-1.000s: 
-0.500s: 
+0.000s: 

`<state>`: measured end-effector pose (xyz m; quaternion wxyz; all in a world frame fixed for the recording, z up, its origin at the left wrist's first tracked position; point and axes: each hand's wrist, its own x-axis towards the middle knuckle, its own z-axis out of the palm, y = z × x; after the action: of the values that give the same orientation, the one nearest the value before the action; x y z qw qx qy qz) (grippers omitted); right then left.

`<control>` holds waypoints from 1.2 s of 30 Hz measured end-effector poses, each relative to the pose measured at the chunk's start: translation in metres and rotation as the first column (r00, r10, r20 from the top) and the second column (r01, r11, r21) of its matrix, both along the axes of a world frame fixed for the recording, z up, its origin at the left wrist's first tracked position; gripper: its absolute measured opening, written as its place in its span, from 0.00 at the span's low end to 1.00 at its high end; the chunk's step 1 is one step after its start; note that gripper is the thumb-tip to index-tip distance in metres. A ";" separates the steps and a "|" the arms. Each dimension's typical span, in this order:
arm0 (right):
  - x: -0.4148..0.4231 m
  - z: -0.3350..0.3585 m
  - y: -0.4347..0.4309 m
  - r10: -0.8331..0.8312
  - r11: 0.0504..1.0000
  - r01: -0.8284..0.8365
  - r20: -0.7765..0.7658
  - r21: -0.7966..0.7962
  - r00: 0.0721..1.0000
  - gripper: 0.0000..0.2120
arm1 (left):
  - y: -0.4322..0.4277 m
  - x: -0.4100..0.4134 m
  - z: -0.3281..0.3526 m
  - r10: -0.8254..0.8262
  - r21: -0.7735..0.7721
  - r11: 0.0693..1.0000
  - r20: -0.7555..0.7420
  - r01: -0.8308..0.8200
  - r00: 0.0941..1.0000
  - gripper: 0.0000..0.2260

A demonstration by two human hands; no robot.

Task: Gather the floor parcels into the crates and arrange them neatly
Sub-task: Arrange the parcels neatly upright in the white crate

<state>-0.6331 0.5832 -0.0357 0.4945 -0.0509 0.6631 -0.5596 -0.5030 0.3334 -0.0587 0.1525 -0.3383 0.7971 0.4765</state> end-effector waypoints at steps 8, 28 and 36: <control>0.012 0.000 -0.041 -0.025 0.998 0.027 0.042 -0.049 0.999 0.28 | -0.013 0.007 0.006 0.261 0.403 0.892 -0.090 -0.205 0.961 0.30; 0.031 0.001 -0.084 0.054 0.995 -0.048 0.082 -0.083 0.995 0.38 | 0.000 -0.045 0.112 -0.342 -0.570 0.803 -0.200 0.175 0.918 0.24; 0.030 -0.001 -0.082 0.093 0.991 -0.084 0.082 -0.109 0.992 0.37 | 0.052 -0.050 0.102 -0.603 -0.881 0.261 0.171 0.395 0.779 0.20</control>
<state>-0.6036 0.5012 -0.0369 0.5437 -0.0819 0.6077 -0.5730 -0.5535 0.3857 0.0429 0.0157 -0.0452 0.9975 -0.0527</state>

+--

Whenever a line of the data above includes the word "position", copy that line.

* Task solution *
`<state>`: measured end-effector pose (xyz m; quaternion wxyz; all in a world frame fixed for the recording, z up, its origin at the left wrist's first tracked position; point and axes: each hand's wrist, its own x-axis towards the middle knuckle, its own z-axis out of the palm, y = z × x; after the action: of the values that give the same orientation, the one nearest the value before the action; x y z qw qx qy qz) (grippers omitted); right then left.
`<control>` holds waypoints from 1.2 s of 30 Hz measured end-effector poses, each relative to the pose measured at the chunk's start: translation in metres and rotation as the first column (r00, r10, r20 from the top) and the second column (r01, r11, r21) of its matrix, both along the axes of a world frame fixed for the recording, z up, its origin at the left wrist's first tracked position; gripper: its absolute measured opening, written as its place in its span, from 0.00 at the span's low end to 1.00 at its high end; the chunk's step 1 is one step after its start; note that gripper is the thumb-tip to index-tip distance in metres. A ";" separates the steps and a "|" the arms. Each dimension's typical span, in this order:

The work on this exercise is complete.